Nonostante la conferma dell’arrivo di James Hogan a Roma, l’accordo fra Alitalia ed Etihad non sarà firmato oggi. “Non è previsto – fa sapere Gabriele Del Torchio – non è in agenda”. Eppure per tutta la settimana scorsa il governo aveva battuto la grancassa, annunciando in lungo e in largo che era imperativo chiudere la trattativa sui 2.251 “esuberi strutturali” dell’ex compagnia di bandiera, per permettere al numero uno di Etihad di atterrare nella capitale con un quadro già definito in vista del matrimonio con gli arabi di Abu Dhabi.

Al momento invece tutti i tavoli restano aperti. Da quello sui tagli al lavoro, vista la mancata firma di Cgil e Usb alla proposta governativa che obbliga 1.635 addetti Alitalia alla mobilità immediata, alla trattativa con le banche creditrici e anche azioniste (Intesa San Paolo e Unicredit) della compagnia. Chiamate a cancellare centinaia di milioni di crediti dai loro bilanci, per dar corso ai desiderata di Etihad. Nella serata di ieri Federico Ghizzoni, ad di Unicredit, al termine di un incontro fiume sulla ristrutturazione del debito, ha spiegato che l’intesa fra le banche creditrici è unanime. Ma non ha voluto dire altro: “Non posso anticipare quello che dirà Alitalia – ha risposto a chi gli chiedeva se l’accordo ci fosse – le cose vanno avanti senza sorprese. Sono ancora in discussione, parlerà Alitalia”

Nel mentre Maurizio Lupi continuava a professare ottimismo: “Nessuno ha più alibi, tutti stanno facendo la loro parte, tutti credono nel progetto”’. Il ministro dei trasporti ha poi ribadito che l’accordo di sabato sugli esuberi è valido anche senza la firma dei due sindacati, in un caso apertamente dissenzienti (l’Usb) e nell’altro – la Cgil – in pausa di riflessione almeno fino a domani. Per certo sul sito di informazione sindacale “rassegna.it”, legato a doppio filo al sindacato di Corso Italia, già domenica sono comparse due riflessioni critiche su quanto accaduto il giorno prima, nelle pieghe della trattativa sugli esuberi.

Netto il giudizio negativo del segretario generale della Filt Cgil: “E’ un accordo sbagliato, lesivo dei diritti – ha osservato Franco Nasso – perché fin dall’inizio della trattativa abbiamo proposto l’utilizzo della cassa integrazione in alternativa alla mobilità. Una cosa possibile ma rifiutata dall’azienda. Alla luce di quello che è successo, è chiaro che tutto era in mano ad Etihad, assente dalle riunione, ma rispetto alla quale gli attuali vertici di Alitalia avevano dato affidamenti talmente vincolanti da non avere alcuno spazio di manovra nel confronto sindacale. I contenuti chiesti dalla compagnia emiratina, che sono nell’accordo separato, esercitano una grave limitazione dei diritti dei lavoratori, che si trovano davanti alla prospettiva certa del licenziamento, attraverso la collocazione immediata in mobilità”.

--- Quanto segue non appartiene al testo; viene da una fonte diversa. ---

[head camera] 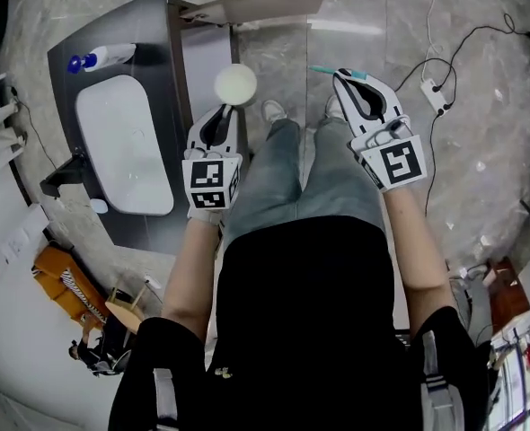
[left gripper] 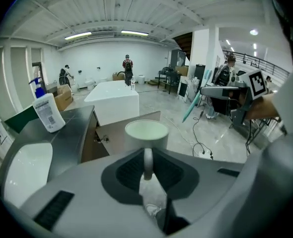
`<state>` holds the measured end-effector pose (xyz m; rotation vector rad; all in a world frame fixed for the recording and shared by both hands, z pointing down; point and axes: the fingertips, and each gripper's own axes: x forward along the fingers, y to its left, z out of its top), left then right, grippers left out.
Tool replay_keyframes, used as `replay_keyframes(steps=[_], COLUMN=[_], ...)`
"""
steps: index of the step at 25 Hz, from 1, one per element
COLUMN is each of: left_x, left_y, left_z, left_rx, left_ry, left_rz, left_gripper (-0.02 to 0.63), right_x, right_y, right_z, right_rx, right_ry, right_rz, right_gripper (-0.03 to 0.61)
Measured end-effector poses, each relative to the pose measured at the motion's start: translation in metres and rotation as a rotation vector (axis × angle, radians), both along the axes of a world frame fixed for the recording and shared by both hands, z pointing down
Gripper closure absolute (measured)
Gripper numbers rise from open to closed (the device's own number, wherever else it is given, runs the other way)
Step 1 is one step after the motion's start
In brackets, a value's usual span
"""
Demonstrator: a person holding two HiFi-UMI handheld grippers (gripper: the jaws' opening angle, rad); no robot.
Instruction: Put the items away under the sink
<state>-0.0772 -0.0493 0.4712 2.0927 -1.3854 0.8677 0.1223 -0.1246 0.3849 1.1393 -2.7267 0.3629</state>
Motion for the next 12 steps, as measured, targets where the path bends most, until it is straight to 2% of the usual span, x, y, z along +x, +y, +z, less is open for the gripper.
replay_keyframes(steps=[3,7,12], left_x=[-0.005,-0.018,-0.038], left_y=[-0.002,-0.003,0.000], left_z=[0.032,0.079,0.143], left_rx=[-0.009,-0.016,-0.025], left_ry=[0.021,0.085,0.073], left_rz=[-0.040,-0.183,-0.280], left_gripper=[0.551,0.551,0.551], right_x=[-0.010,-0.018,-0.030], right_y=[0.001,0.002,-0.006], right_z=[0.028,0.068,0.117], right_rx=[-0.014,-0.038,-0.067], right_ry=[0.003,0.017,0.015], right_rz=[-0.009,-0.009,0.007], right_gripper=[0.529,0.529,0.529])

Da Franco Nasso anche una esplicita risposta all’ottimismo del governo: “Al ministro Lupi vorremmo ricordare che le nostre obiezioni riguardano i contenuti dell’intesa, in particolare l’incertezza per coloro ai quali si promette un altro impiego, i cosiddetti ‘riprotetti’, e soprattutto l’angosciosa prospettiva della mobilità e del licenziamento per tutti gli altri. Per giunta la prova di forza presenta anche profili di dubbia legittimità, che l’azienda dovrà affrontare”. A questo riguardo, anche il segretario confederale Fabrizio Solari ha osservato: “L’utilizzo della cigs era sul tavolo, fino a quando si è preferito adottare un metodo estraneo alla prassi corrente, forzando l’utilizzo delle stesse norme di legge. Si può invocare, come è stato fatto, lo stato di necessità. Tuttavia questo configura un gravissimo precedente che avrebbe dovuto comportare un supplemento di riflessione da parte di tutti, e che certo non aiuta la positiva conclusione della vertenza”.

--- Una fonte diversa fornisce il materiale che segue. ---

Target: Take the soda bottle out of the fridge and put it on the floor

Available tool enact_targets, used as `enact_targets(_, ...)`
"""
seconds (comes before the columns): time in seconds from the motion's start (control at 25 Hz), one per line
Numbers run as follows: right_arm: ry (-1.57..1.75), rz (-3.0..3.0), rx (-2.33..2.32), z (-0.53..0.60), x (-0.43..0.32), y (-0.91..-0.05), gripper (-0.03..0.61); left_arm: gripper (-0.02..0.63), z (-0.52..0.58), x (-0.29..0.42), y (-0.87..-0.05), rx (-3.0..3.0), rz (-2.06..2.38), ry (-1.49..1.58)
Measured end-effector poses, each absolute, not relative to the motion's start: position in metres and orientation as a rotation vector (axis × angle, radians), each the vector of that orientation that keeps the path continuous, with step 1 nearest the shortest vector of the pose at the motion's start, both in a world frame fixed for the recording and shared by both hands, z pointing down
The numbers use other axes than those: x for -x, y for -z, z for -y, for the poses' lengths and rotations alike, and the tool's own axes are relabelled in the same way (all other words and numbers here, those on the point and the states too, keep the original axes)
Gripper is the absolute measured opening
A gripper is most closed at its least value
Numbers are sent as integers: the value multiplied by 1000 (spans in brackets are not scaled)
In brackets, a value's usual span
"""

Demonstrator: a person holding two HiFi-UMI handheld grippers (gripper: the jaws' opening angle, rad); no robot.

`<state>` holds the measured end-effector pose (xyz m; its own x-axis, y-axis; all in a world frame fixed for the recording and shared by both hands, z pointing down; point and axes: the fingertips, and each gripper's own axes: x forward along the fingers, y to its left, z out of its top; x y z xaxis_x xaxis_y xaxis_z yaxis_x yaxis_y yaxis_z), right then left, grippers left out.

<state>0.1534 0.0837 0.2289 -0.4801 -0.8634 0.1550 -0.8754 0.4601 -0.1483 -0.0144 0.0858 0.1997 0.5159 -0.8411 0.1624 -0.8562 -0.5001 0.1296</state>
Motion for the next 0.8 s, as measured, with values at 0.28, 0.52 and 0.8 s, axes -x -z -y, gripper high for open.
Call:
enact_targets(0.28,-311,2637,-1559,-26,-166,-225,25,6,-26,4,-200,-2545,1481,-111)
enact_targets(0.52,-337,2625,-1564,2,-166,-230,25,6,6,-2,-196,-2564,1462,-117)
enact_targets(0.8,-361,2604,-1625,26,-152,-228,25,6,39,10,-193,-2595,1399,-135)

Proprio lo “stato di necessità” ricordato da Solari sembra essere la pietra angolare di tutto l’affaire Alitalia-Etihad. A partire dal profondo rosso segnato dalla compagnia aerea tricolore anche nella versione “patriottica” targata Cai (1.500 milioni di debiti in sei anni), per finire con il bisogno del governo Renzi di chiudere una volta per tutte, prendendosi i meriti, il caso Alitalia.